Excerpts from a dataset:
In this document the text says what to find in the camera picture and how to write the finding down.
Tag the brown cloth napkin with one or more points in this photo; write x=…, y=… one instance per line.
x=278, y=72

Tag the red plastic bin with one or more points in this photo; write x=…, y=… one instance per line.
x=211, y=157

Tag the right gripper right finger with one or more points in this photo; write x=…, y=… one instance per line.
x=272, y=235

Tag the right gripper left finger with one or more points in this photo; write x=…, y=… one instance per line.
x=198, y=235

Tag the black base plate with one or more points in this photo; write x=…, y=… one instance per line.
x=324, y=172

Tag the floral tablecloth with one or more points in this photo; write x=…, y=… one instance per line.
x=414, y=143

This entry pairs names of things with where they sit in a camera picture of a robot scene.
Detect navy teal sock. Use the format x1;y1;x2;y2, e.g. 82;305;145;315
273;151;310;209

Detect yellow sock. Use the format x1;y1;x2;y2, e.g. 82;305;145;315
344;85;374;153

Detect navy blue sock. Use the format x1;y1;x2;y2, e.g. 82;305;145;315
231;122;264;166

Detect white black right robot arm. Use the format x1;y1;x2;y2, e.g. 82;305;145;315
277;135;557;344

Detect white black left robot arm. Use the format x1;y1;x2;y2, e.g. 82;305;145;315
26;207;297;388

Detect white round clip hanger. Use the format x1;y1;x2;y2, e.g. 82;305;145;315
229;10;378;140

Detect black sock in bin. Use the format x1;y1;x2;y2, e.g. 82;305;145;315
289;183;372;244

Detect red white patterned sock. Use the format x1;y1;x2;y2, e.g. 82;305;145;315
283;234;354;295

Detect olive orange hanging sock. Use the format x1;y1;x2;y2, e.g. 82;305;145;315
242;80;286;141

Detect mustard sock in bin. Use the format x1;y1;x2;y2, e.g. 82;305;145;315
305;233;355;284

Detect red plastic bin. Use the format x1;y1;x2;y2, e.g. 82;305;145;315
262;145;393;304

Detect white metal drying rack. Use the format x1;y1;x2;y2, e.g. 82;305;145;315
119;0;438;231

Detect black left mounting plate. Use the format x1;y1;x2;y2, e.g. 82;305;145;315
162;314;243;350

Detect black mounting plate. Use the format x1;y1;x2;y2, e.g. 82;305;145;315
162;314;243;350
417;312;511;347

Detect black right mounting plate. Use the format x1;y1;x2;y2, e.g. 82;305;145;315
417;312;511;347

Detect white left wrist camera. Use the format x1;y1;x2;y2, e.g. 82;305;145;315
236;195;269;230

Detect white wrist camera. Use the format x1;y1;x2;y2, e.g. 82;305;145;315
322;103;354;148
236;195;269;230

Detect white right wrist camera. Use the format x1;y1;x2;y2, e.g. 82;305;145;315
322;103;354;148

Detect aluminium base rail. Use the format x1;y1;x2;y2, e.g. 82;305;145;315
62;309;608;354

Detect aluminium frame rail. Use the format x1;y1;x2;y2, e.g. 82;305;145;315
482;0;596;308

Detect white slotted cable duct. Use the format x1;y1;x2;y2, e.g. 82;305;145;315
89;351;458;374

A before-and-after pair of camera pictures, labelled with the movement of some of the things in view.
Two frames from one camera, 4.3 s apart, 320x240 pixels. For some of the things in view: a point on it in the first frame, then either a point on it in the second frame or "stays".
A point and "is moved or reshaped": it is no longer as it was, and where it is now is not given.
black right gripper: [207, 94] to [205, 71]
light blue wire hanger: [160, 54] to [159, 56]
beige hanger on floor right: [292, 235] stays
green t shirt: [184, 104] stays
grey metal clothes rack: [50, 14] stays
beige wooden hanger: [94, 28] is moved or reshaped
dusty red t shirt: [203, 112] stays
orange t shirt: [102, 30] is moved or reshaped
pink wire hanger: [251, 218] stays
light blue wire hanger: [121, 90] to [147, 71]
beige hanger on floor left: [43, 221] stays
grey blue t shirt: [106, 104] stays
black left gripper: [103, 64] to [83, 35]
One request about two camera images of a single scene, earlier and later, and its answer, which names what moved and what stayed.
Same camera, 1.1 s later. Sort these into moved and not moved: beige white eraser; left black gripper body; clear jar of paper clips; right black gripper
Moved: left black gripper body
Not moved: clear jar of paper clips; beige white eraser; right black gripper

• PROMPT:
Your task is to reproduce all the records above exactly as they appear.

• REPLY:
In this document the text says what to find in the camera picture and how to write the finding down.
Tag the brown cloth napkin with one or more points in this photo; write x=…, y=… one instance per line.
x=278, y=72

Tag the red plastic bin with one or more points in this photo; write x=…, y=… one instance per line.
x=211, y=157

Tag the right gripper right finger with one or more points in this photo; write x=…, y=… one instance per line.
x=272, y=235

Tag the right gripper left finger with one or more points in this photo; write x=…, y=… one instance per line.
x=198, y=235

Tag the black base plate with one or more points in this photo; write x=…, y=… one instance per line.
x=324, y=172

Tag the floral tablecloth with one or more points in this photo; write x=…, y=… one instance per line.
x=414, y=143

This entry pairs names of things with where they sit in a camera picture of a robot scene.
Detect navy teal sock. Use the format x1;y1;x2;y2, e.g. 82;305;145;315
273;151;310;209

Detect yellow sock. Use the format x1;y1;x2;y2, e.g. 82;305;145;315
344;85;374;153

Detect navy blue sock. Use the format x1;y1;x2;y2, e.g. 82;305;145;315
231;122;264;166

Detect white black right robot arm. Use the format x1;y1;x2;y2, e.g. 82;305;145;315
277;135;557;344

Detect white black left robot arm. Use the format x1;y1;x2;y2, e.g. 82;305;145;315
26;207;297;388

Detect white round clip hanger. Use the format x1;y1;x2;y2, e.g. 82;305;145;315
229;10;378;140

Detect black sock in bin. Use the format x1;y1;x2;y2, e.g. 82;305;145;315
289;183;372;244

Detect red white patterned sock. Use the format x1;y1;x2;y2, e.g. 82;305;145;315
283;234;354;295

Detect olive orange hanging sock. Use the format x1;y1;x2;y2, e.g. 82;305;145;315
242;80;286;141

Detect mustard sock in bin. Use the format x1;y1;x2;y2, e.g. 82;305;145;315
305;233;355;284

Detect red plastic bin. Use the format x1;y1;x2;y2, e.g. 82;305;145;315
262;145;393;304

Detect white metal drying rack. Use the format x1;y1;x2;y2, e.g. 82;305;145;315
119;0;438;231

Detect black left mounting plate. Use the format x1;y1;x2;y2, e.g. 82;305;145;315
162;314;243;350

Detect black mounting plate. Use the format x1;y1;x2;y2, e.g. 82;305;145;315
162;314;243;350
417;312;511;347

Detect black right mounting plate. Use the format x1;y1;x2;y2, e.g. 82;305;145;315
417;312;511;347

Detect white left wrist camera. Use the format x1;y1;x2;y2, e.g. 82;305;145;315
236;195;269;230

Detect white wrist camera. Use the format x1;y1;x2;y2, e.g. 82;305;145;315
322;103;354;148
236;195;269;230

Detect white right wrist camera. Use the format x1;y1;x2;y2, e.g. 82;305;145;315
322;103;354;148

Detect aluminium base rail. Use the format x1;y1;x2;y2, e.g. 82;305;145;315
62;309;608;354

Detect aluminium frame rail. Use the format x1;y1;x2;y2, e.g. 82;305;145;315
482;0;596;308

Detect white slotted cable duct. Use the format x1;y1;x2;y2, e.g. 82;305;145;315
89;351;458;374

A before-and-after pair of camera pictures, labelled with the movement of some of the things in view.
Two frames from one camera, 4.3 s apart, 320x240 pixels. For some of the things in view: a point on it in the first frame, then either a point on it in the second frame or "stays".
A point and "is moved or reshaped": it is no longer as it was, and where it is now is not given.
black right gripper: [207, 94] to [205, 71]
light blue wire hanger: [160, 54] to [159, 56]
beige hanger on floor right: [292, 235] stays
green t shirt: [184, 104] stays
grey metal clothes rack: [50, 14] stays
beige wooden hanger: [94, 28] is moved or reshaped
dusty red t shirt: [203, 112] stays
orange t shirt: [102, 30] is moved or reshaped
pink wire hanger: [251, 218] stays
light blue wire hanger: [121, 90] to [147, 71]
beige hanger on floor left: [43, 221] stays
grey blue t shirt: [106, 104] stays
black left gripper: [103, 64] to [83, 35]
One request about two camera images of a single scene, earlier and later, and its answer, which names what moved and what stayed.
Same camera, 1.1 s later. Sort these into moved and not moved: beige white eraser; left black gripper body; clear jar of paper clips; right black gripper
Moved: left black gripper body
Not moved: clear jar of paper clips; beige white eraser; right black gripper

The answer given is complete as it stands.